Breast Cancer Survival Data from Rotterdam and Germany
survivaltraindata.Rd
The training dataset contains real-life survival data from patients who underwent primary surgery for breast cancer between 1978 and 1993 in Rotterdam. The patients were followed until 2007, resulting in a model development cohort of 2982 patients after exclusions. The primary outcome measured was recurrence-free survival, defined as the time from primary surgery to recurrence or death.
The validation dataset consists of 686 patients with primary node-positive breast cancer from the German Breast Cancer Study Group. In this cohort, 285 patients suffered a recurrence or died within 5 years of follow-up, while 280 were censored before 5 years.
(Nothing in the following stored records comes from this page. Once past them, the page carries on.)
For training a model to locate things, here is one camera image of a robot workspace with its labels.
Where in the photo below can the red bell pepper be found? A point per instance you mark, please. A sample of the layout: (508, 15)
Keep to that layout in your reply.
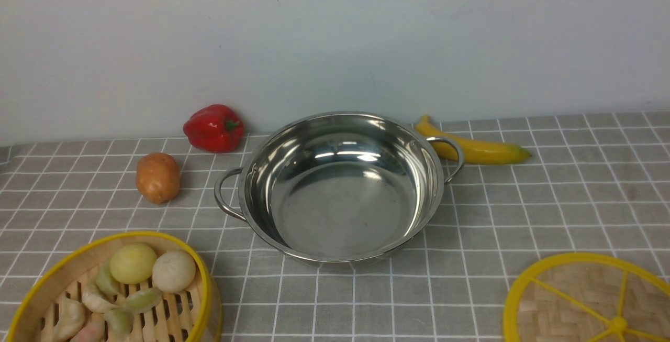
(216, 129)

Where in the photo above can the woven bamboo steamer lid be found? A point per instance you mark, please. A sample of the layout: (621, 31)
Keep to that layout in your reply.
(586, 297)

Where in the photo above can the yellow banana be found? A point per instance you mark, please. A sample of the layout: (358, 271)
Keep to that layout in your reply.
(478, 151)

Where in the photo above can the stainless steel pot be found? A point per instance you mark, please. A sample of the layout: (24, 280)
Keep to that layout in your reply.
(340, 188)

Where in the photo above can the yellow round bun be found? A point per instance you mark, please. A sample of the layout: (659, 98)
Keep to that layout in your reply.
(132, 263)

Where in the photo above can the white round bun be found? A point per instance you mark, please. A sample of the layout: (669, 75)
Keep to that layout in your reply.
(173, 271)

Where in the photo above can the white dumpling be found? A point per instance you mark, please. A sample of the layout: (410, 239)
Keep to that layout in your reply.
(95, 300)

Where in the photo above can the light green dumpling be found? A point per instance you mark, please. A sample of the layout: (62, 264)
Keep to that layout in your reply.
(119, 323)

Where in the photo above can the brown potato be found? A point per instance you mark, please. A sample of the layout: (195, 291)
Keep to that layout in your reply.
(158, 177)

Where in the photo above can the pale green dumpling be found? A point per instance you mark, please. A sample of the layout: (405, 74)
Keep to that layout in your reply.
(105, 281)

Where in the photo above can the grey checked tablecloth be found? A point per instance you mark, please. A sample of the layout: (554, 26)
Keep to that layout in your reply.
(596, 182)

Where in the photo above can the cream dumpling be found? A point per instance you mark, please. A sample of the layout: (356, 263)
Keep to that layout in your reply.
(71, 319)

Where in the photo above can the pink dumpling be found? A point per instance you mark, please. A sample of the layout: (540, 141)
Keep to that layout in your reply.
(93, 331)

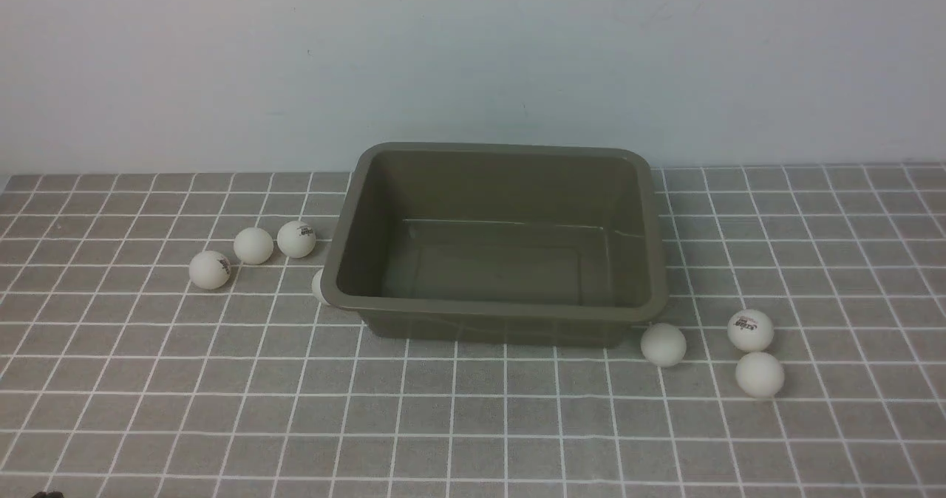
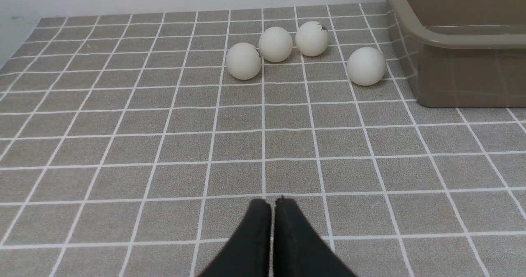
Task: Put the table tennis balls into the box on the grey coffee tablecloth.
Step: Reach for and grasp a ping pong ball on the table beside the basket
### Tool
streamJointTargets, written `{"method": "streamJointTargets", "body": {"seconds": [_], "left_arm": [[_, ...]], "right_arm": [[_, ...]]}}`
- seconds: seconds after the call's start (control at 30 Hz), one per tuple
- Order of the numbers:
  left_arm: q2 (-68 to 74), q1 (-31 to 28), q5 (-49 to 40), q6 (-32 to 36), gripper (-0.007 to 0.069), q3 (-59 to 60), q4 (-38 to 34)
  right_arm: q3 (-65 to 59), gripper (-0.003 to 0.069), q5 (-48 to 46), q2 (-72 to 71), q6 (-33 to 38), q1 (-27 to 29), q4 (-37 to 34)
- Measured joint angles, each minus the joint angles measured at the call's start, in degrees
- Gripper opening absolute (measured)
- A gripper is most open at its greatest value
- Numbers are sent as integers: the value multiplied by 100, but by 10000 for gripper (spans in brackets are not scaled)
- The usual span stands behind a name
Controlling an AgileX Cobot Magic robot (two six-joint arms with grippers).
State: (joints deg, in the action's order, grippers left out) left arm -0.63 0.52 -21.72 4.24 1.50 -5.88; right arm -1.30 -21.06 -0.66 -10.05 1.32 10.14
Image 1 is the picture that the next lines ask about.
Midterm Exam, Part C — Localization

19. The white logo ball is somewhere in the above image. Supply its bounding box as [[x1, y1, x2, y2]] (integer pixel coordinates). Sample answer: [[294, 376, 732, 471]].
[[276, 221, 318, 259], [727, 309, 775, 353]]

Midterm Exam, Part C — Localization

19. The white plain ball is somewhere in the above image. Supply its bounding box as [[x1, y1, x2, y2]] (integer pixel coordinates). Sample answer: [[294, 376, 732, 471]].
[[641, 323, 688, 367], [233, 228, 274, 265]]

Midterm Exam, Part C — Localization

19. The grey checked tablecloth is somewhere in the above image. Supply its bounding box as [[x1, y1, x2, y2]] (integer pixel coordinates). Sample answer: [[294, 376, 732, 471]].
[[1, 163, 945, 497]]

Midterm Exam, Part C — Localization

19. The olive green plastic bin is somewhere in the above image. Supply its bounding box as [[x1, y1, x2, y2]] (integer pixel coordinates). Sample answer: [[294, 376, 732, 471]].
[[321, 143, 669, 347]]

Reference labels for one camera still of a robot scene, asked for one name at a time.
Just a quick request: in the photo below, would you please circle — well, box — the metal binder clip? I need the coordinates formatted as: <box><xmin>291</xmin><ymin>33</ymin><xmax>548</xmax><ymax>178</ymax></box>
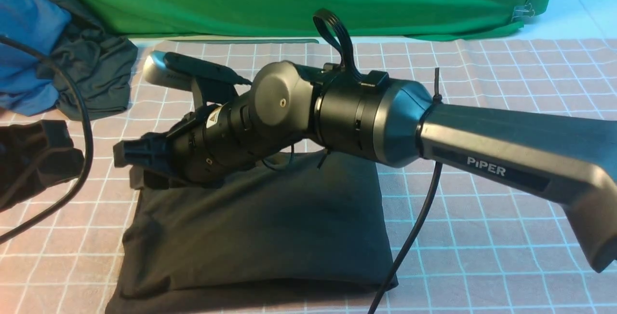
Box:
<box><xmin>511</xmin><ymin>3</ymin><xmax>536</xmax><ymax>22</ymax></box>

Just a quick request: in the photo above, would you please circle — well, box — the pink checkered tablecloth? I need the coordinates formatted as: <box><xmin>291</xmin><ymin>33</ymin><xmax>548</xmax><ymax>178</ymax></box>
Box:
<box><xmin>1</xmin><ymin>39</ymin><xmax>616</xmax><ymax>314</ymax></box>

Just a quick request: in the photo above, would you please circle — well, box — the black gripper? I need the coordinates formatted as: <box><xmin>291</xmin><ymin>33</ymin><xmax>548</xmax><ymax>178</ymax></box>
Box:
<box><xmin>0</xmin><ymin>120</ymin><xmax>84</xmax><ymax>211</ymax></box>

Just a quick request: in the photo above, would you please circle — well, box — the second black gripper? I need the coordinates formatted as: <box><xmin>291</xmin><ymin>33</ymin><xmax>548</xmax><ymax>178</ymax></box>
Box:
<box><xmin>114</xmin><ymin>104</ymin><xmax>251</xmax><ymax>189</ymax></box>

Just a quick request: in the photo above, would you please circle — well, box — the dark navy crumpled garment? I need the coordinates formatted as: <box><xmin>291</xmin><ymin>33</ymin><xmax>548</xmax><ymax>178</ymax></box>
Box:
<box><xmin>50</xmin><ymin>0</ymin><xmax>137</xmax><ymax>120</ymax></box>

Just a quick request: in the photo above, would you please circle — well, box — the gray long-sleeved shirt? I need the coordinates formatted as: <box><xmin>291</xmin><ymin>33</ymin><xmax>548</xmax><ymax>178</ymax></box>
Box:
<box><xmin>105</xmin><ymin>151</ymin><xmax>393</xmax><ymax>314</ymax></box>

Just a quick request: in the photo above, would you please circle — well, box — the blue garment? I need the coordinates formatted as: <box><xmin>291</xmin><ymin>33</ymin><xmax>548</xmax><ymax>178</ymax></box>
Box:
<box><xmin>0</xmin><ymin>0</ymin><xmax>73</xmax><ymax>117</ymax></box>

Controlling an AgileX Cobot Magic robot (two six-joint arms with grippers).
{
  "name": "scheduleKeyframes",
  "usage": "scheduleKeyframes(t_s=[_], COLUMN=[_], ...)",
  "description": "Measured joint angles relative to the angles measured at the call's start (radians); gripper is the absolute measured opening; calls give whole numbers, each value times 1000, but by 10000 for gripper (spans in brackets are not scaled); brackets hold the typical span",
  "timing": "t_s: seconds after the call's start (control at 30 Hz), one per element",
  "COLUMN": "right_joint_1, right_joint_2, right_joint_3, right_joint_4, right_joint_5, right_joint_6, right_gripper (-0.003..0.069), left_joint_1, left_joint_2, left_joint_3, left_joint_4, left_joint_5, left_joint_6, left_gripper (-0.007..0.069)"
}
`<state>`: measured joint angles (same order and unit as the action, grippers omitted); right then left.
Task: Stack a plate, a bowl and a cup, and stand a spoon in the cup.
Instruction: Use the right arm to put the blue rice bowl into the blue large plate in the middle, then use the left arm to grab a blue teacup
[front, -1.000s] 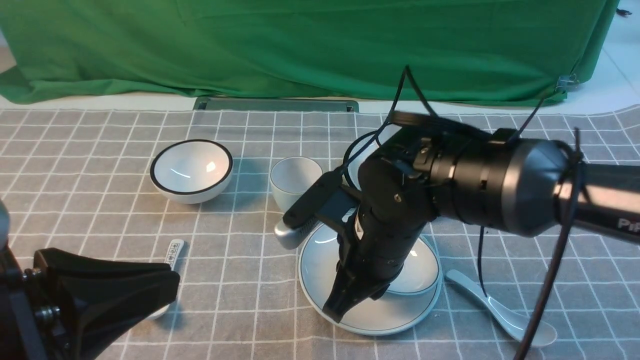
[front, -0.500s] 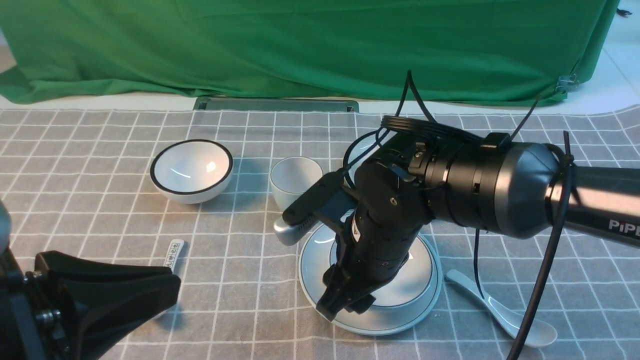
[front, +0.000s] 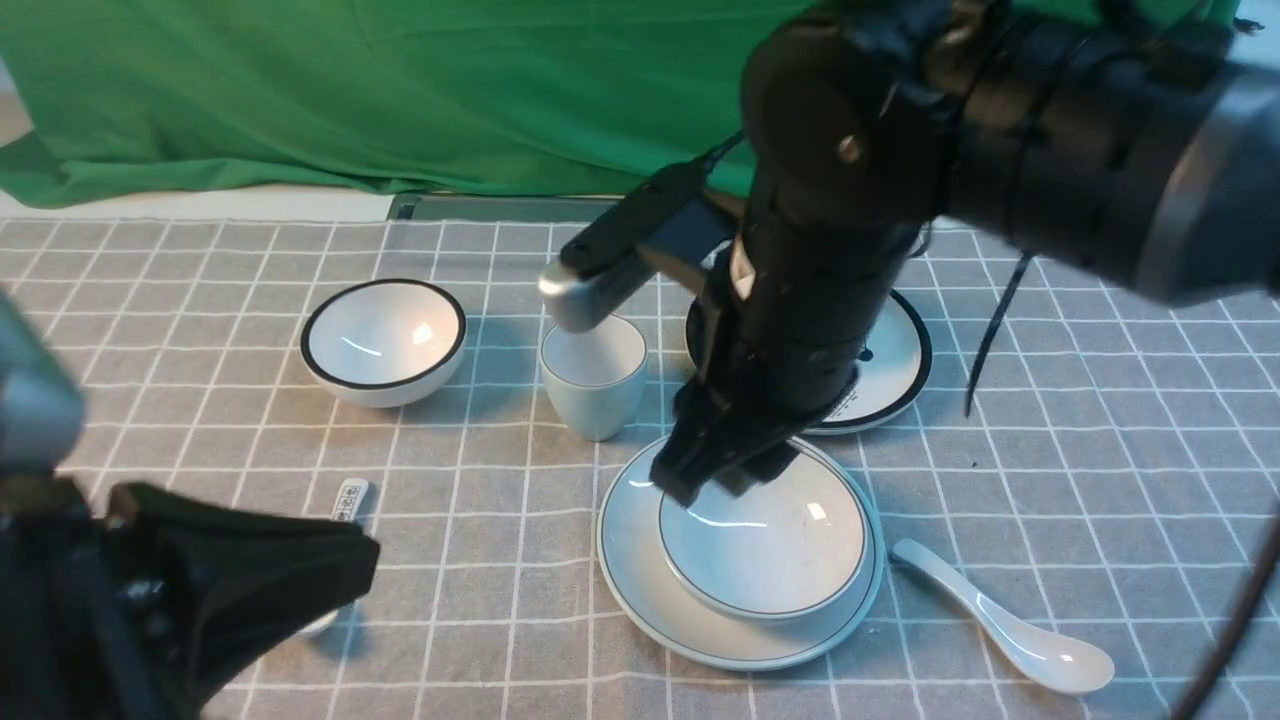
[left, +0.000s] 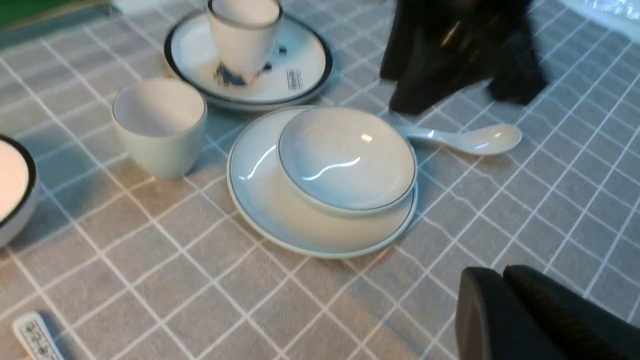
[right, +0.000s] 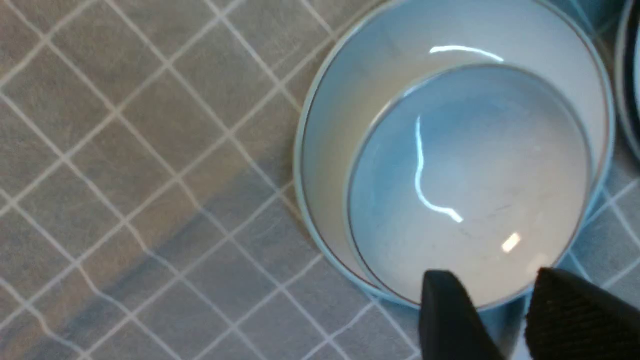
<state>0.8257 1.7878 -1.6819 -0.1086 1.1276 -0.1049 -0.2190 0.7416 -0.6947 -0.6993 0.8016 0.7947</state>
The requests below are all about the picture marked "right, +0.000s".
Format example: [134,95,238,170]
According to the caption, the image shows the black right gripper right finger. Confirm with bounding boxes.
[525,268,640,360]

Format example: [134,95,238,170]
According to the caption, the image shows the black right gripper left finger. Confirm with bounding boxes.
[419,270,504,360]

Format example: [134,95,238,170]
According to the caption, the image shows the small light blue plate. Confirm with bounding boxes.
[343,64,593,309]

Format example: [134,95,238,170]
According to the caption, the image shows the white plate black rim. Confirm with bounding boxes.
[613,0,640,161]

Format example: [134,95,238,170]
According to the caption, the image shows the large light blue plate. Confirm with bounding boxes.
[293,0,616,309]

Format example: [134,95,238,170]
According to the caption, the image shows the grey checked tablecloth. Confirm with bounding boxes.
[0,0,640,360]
Five-year predictions were chosen as that was the lowest median survival from the two cohorts (Rotterdam cohort, 6.7 years; German cohort, 4.9 years).
Format
A data frame with observations on the following 26 variables.
- pid
patient identifier
- year
year of surgery
- age
age at surgery
- meno
menopausal status (0 = premenopausal, 1 = postmenopausal)
- size
tumor size, a factor with levels <= 20, 20-50, >50
- grade
differentiation grade
- nodes
number of positive lymph nodes
- pgr
progesterone receptors (fmol/l)
- er
estrogen receptors (fmol/l)
- hormon
hormonal treatment (0 = no, 1 = yes)
- chemo
chemotherapy
- rtime
days to relapse or last follow-up
- recur
0 = no relapse, 1 = relapse
- dtime
days to death or last follow-up
- death
0 = alive, 1 = dead
- ryear
Follow-up time for RFS, in years (numeric)
- rfs
Recurrence-free survival status (0 = no event, 1 = event) (numeric)
- pgr2
Winsorized progesterone receptor level (numeric)
- nodes2
Winsorized node count (numeric)
- csize
Categorized tumor size, copied from
size
(factor)- cnode
Categorized node involvement (factor: "0", "1-3", ">3")
- grade3
Recoded grade factor (levels: "1-2", "3")
- nodes3
Restricted cubic spline basis for
nodes2
(numeric)- pgr3
Restricted cubic spline basis for original
pgr
(numeric)- epoch
Follow-up epoch indicator after splitting at 5 years (numeric)
Details
The data sets are based on the publicly available code and data used in the repository Prediction_performance_survival by Giardiello et al. (2023), which accompanies the Annals of Internal Medicine article "Assessing Performance and Clinical Usefulness in Prediction Models With Survival Outcomes: Practical Guidance for Cox Proportional Hazards Models".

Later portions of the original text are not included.